The Task Directive
Beyond Regular Loops
Regular vs. Irregular Structures
So far we’ve discussed regular structures:
Loops with known start and end
Fortran array constructs
Many problems have irregular structures:
Recursive algorithms
Linked lists
Loops with unknown end (e.g.,
while
loops)Divide and conquer algorithms
And more…
Note
Depending on the details, irregular structures might still be parallelizable using tasks.
The Task Construct
The task construct provides a flexible way to express parallelism for irregular problems.
Key Concept
Tasks allow you to create units of work that can be executed by any thread in the team, now or later.

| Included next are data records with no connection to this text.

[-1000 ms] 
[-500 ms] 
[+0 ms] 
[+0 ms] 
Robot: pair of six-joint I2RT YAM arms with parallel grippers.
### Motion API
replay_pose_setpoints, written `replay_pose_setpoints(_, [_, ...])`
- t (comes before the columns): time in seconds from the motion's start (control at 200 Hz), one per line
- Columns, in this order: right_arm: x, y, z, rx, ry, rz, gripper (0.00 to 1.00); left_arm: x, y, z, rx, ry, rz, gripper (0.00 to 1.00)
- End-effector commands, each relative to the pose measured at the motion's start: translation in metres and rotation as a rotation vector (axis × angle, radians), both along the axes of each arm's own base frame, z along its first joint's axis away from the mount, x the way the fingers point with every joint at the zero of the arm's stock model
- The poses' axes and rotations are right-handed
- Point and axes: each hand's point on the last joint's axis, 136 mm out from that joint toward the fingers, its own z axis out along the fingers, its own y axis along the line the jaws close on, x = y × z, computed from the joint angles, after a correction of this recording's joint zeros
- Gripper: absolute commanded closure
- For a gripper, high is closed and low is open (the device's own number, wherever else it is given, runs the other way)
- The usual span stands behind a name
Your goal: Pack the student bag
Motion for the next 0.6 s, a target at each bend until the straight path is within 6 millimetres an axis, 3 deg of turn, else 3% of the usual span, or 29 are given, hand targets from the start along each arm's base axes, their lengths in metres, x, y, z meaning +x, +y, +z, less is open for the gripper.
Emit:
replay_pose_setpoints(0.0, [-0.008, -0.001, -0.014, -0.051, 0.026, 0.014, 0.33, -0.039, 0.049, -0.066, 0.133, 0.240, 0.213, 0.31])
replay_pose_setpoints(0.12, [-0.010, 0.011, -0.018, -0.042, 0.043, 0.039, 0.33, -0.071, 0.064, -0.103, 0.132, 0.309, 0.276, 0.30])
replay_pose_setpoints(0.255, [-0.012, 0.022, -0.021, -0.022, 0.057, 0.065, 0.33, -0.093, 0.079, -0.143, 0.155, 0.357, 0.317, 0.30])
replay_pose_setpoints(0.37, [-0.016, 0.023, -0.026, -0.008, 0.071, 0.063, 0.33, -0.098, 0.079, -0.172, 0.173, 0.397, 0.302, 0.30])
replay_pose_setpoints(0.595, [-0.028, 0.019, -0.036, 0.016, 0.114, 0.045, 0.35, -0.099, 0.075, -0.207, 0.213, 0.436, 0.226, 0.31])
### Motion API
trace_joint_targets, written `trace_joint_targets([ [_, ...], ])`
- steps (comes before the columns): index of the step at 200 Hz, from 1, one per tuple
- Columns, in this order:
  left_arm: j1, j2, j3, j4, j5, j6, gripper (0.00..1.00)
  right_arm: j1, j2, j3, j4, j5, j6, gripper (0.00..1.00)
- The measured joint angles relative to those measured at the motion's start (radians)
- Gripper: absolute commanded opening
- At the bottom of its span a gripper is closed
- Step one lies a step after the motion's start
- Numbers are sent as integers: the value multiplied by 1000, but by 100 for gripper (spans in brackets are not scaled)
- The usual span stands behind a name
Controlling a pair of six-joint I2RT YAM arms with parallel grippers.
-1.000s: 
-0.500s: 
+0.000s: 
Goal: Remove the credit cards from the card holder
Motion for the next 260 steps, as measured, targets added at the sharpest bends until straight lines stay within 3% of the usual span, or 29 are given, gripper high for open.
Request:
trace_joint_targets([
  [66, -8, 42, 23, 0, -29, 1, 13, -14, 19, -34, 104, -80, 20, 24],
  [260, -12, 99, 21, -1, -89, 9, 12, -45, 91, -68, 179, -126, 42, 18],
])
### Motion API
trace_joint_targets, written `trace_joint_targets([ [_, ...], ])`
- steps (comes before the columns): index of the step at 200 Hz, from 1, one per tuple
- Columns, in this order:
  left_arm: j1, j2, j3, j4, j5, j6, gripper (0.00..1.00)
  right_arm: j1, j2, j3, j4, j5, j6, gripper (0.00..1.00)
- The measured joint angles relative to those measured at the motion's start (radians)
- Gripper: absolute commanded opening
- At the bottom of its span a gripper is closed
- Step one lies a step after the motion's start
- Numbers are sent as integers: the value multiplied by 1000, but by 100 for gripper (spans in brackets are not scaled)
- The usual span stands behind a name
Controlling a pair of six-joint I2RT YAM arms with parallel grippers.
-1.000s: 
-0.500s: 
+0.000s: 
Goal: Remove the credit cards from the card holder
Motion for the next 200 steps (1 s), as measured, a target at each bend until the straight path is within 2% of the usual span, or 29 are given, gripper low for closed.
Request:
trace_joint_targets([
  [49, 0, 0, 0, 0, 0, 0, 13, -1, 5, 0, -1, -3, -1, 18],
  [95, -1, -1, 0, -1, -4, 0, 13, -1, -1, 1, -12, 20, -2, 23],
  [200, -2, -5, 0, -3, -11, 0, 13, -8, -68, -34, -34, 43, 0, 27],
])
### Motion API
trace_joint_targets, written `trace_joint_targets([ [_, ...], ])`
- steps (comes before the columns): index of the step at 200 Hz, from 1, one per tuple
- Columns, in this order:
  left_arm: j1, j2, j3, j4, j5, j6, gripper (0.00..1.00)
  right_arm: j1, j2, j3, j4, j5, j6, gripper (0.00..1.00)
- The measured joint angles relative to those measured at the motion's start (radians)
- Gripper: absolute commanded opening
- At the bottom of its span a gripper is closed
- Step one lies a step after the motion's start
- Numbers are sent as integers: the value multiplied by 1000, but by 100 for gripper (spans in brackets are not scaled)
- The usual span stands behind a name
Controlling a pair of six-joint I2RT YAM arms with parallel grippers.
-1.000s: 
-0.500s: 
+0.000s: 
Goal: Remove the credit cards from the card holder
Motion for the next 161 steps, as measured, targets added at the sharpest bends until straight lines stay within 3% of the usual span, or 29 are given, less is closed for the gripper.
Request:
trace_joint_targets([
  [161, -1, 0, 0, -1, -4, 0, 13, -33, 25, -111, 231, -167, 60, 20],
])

The Task Directive in Fortran
Syntax
!$omp task [clauses]
code body
!$omp end task
What It Does
Creates an “explicit task” from:
Code body
Data environment at that point
Place inside a parallel region
Execution
The task may execute:
When: Now or later
By whom: Encountering thread or other thread
The Task Directive in C
Syntax
#pragma omp task [clauses]
{
code body
}
What It Does
Creates an “explicit task” from:
Code body
Data environment at that point
Place inside a parallel region
Execution
The task may execute:
When: Now or later
By whom: Encountering thread or other thread
Allowed Data Sharing Attributes for Tasks
Available Attributes
private:
Data is private to the task
firstprivate:
Data is private to the task
Data initialized when task directive is encountered
shared:
Data is shared
Only way to return a result from a task!
default:
Fortran:
shared | private | firstprivate | none
C:
shared | none
Data Sharing Without a default Clause
When no default
is declared on a task directive:
Default Rules
If variable is shared by all implicit tasks in the current team:
Variable is: shared
Otherwise:
Variable is: firstprivate
Recommendation
Important
Use default(none)
to be explicit about data sharing!
Example: Task Execution Flow
Consider this code:
code block 1
!$omp task
code block 2
!$omp end task
code block 3
Thread Encountering This Code
Executes “code block 1”
Creates a task for “code block 2”
May:
Execute the task for “code block 2”
Pick up another task
Continue with “code block 3”
At some point: Has to execute code block 3
No Control Over
Warning
Who executes code block 2
When code block 2 is finished
Controlling When Tasks Finish
taskwait Directive
!$omp taskwait
Purpose:
Ensures child tasks have completed
Does not consider grandchildren, etc.
barrier Directive
!$omp barrier
Purpose:
Ensures all tasks in the innermost parallel region have finished
Note
Instead of waiting, a thread can execute tasks generated elsewhere.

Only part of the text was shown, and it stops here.